In 2026, the better stock between CLX and PG depends on investment goals. CLX offers a lower P/E ratio of 14.51x versus PG’s 21.31x and higher implied DCF upside (+271.7% vs +52.9%), appealing to value investors. PG, however, has superior profitability (net margin 19.22% vs 11.18%) and is favored by analysts with 53.8% buy ratings compared to CLX’s 14.3%. Not investment advice.
Which has more analyst upside — CLX or PG?

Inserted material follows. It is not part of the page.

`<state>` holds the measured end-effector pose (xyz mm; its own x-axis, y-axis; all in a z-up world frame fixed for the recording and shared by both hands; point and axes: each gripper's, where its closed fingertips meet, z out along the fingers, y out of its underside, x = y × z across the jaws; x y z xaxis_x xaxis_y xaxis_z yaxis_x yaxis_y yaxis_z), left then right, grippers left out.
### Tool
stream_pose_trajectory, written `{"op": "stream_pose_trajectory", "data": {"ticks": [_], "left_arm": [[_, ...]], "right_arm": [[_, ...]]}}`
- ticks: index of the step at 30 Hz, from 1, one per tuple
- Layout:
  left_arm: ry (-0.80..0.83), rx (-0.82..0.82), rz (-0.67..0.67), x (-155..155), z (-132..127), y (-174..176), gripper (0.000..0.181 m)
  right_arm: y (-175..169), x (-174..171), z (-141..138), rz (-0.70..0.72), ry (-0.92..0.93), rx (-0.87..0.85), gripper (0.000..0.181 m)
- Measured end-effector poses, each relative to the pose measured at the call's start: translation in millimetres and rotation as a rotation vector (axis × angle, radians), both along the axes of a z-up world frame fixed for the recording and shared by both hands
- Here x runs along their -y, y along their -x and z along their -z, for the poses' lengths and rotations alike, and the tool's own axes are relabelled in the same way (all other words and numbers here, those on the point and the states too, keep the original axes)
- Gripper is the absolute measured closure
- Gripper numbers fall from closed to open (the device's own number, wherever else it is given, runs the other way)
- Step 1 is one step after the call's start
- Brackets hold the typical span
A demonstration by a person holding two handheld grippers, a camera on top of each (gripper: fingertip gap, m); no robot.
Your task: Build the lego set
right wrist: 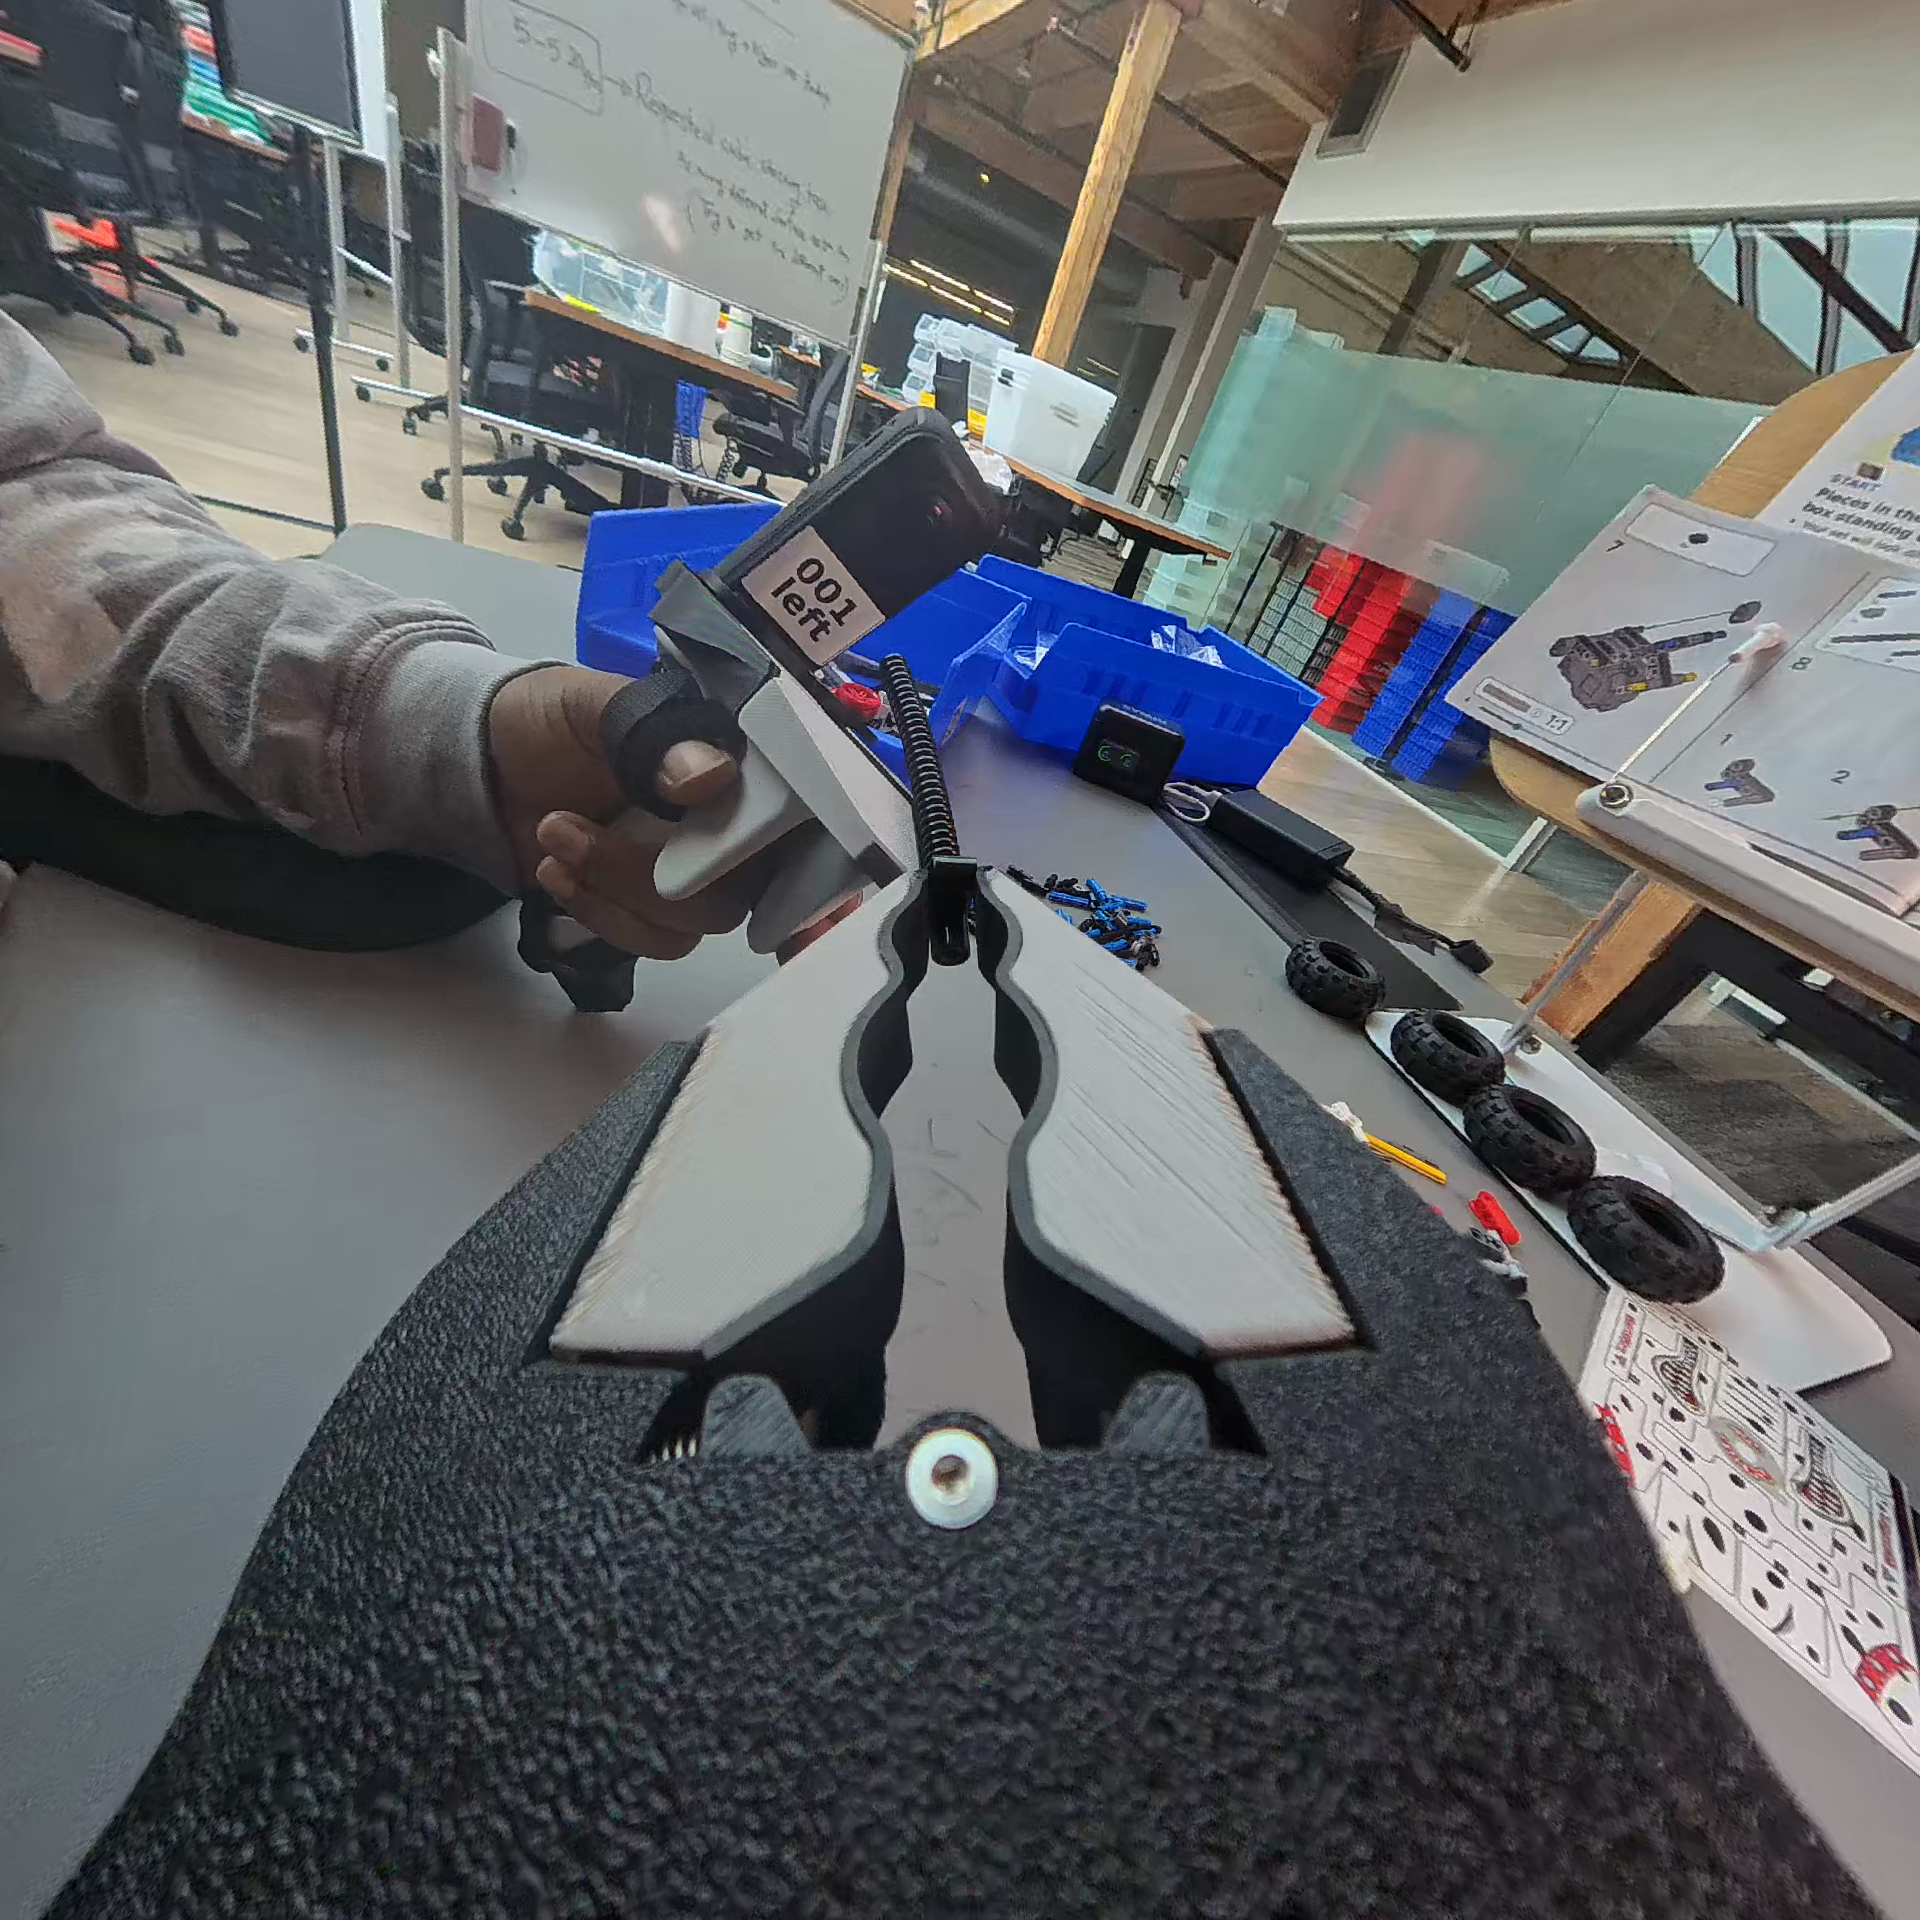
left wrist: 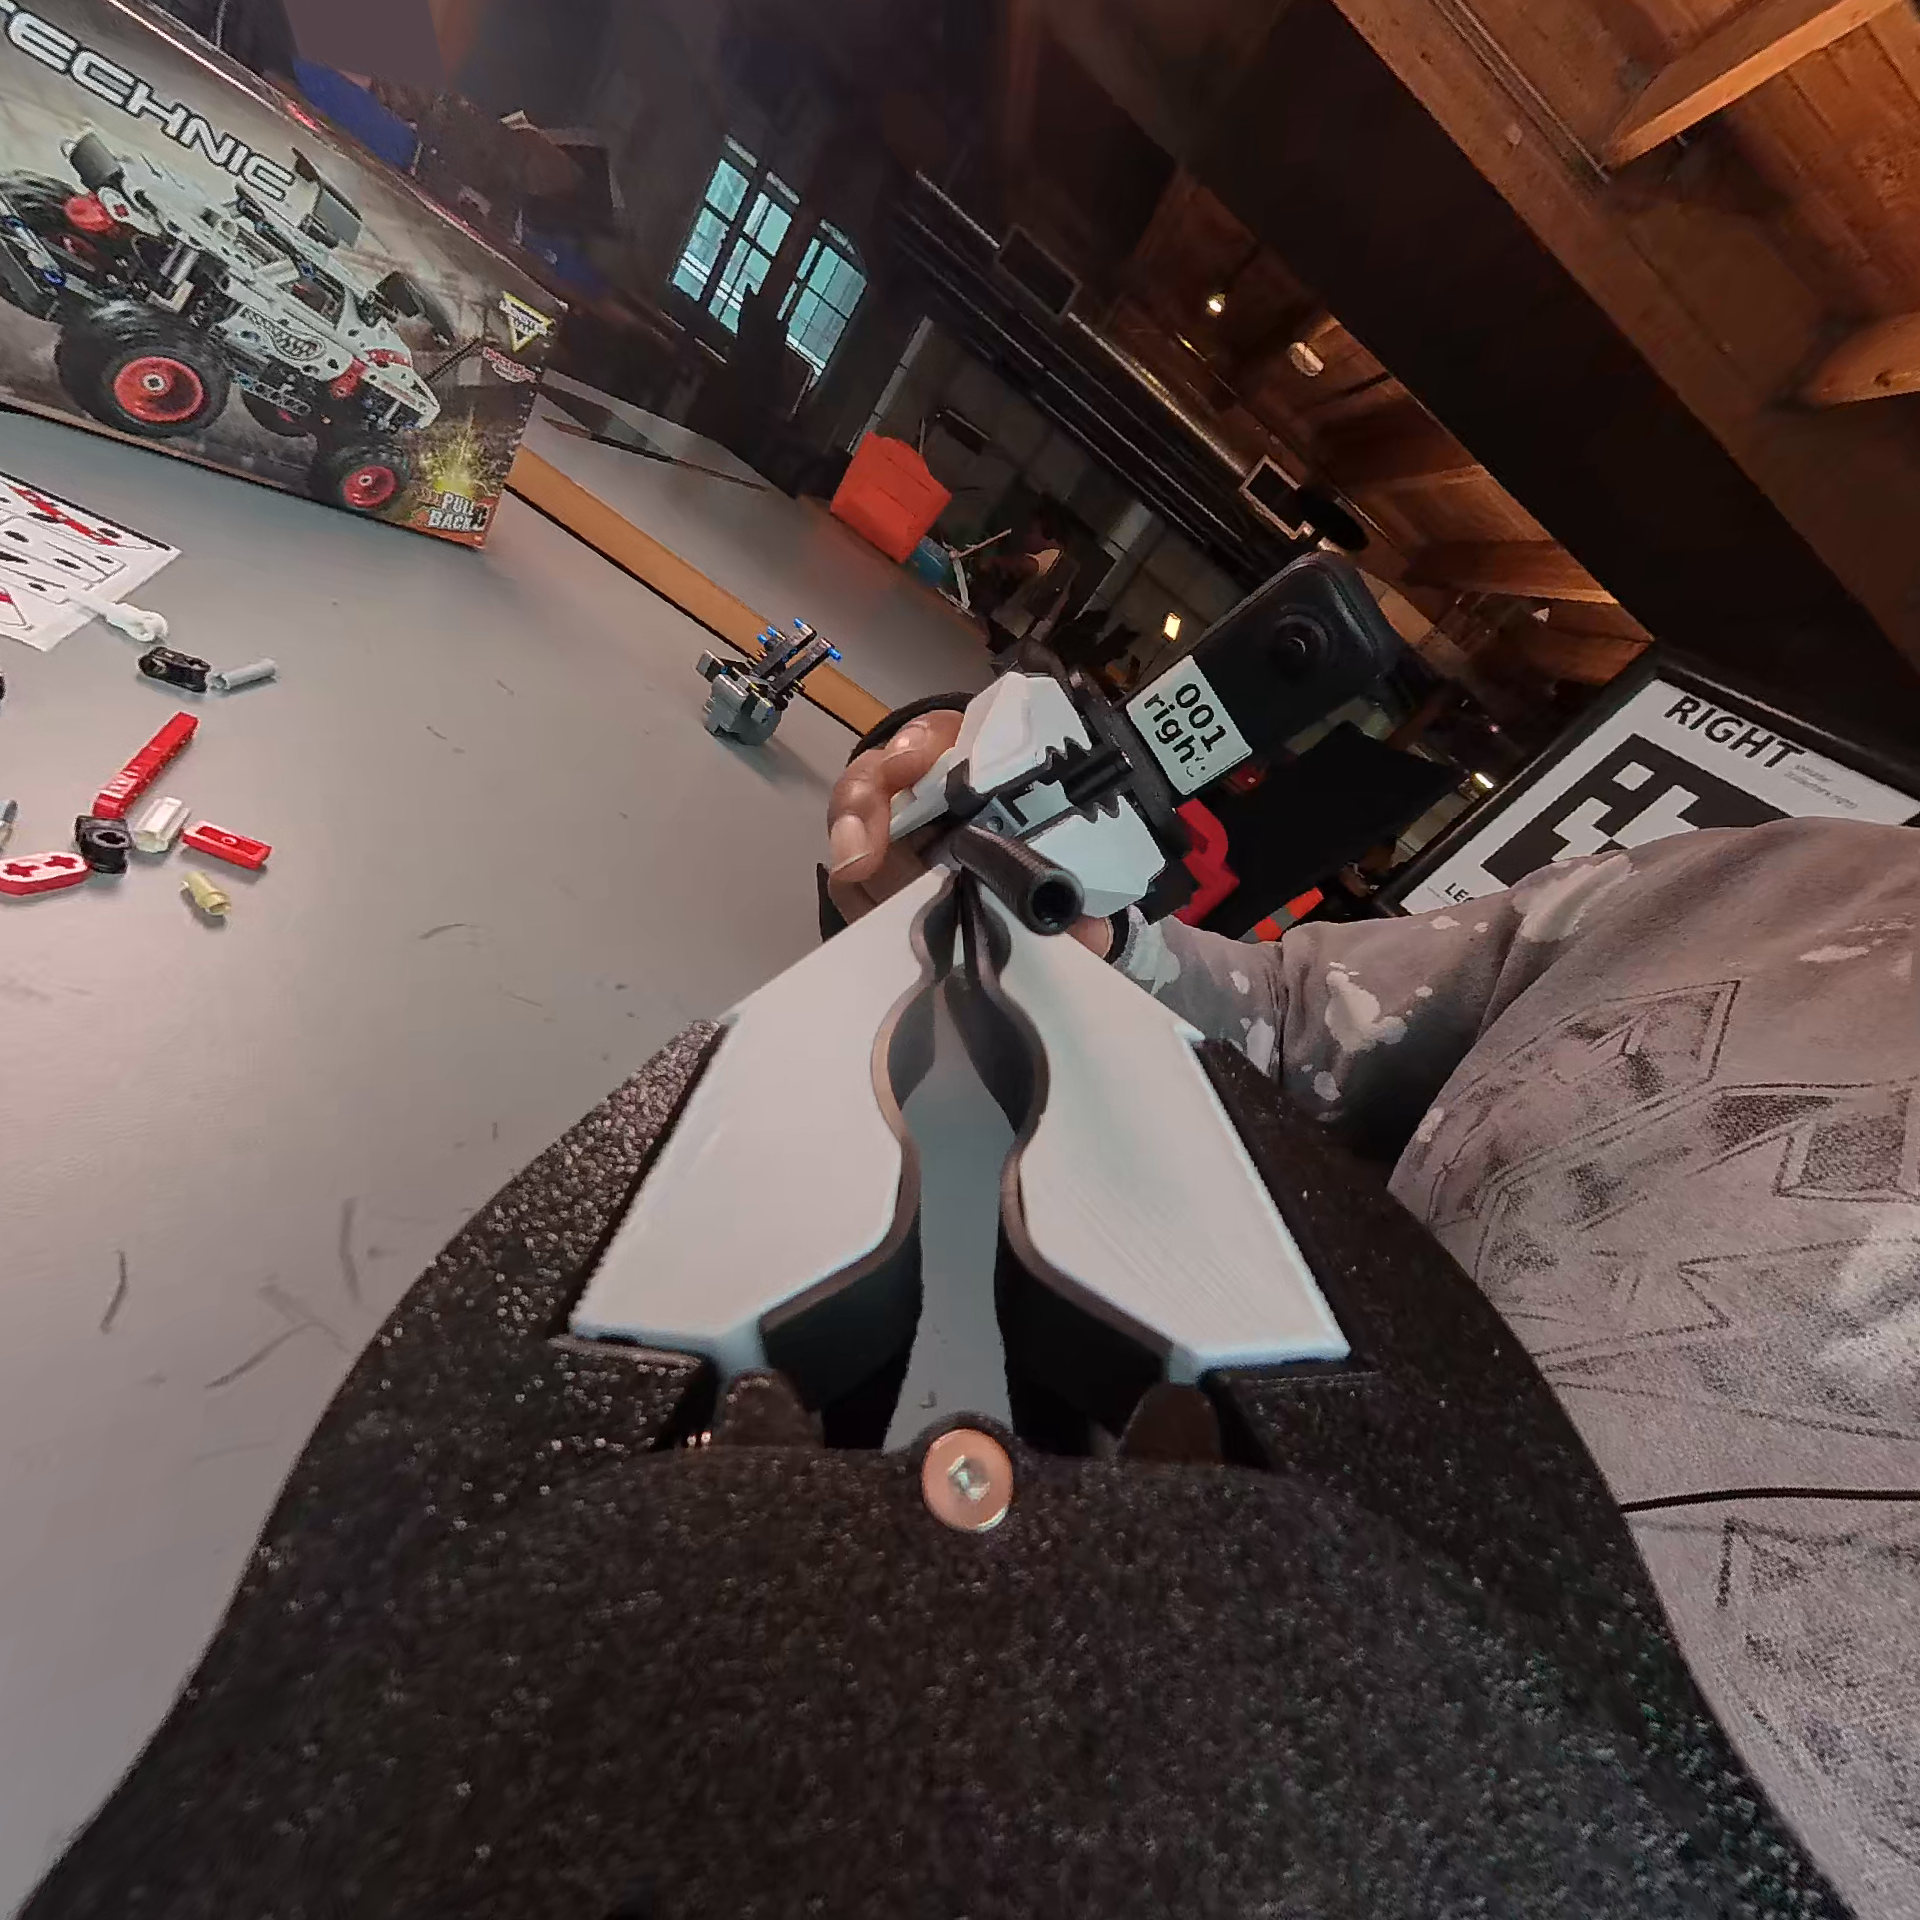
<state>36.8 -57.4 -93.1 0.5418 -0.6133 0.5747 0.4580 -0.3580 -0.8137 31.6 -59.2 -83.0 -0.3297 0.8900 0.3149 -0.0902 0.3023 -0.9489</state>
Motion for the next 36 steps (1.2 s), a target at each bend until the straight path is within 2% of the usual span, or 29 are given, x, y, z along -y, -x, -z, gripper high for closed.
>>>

CLX consensus price target is $105.5, indicating an upside of +16.7%. PG’s consensus price target is $161.88, representing an upside of +10.0%. Based on these figures, CLX has more implied analyst upside as of 2026-05-07. Not a prediction by Alert Invest.
Which is growing faster — CLX or PG?
CLX reported year-over-year revenue growth of 0.2%, while PG reported 0.3%. PG has slightly stronger revenue growth momentum.
Which is more profitable — CLX or PG?
CLX net margin: 11.18%, ROE: N/A%. PG net margin: 19.22%, ROE: N/A%. PG is significantly more profitable based on net margin.
Do CLX or PG pay dividends?
Both CLX and PG pay dividends. CLX has a dividend yield of 0.05%, while PG has a dividend yield of 0.03%.
For informational purposes only. Not investment advice. Data: Financial Modeling Prep & SEC EDGAR. Always do your own research.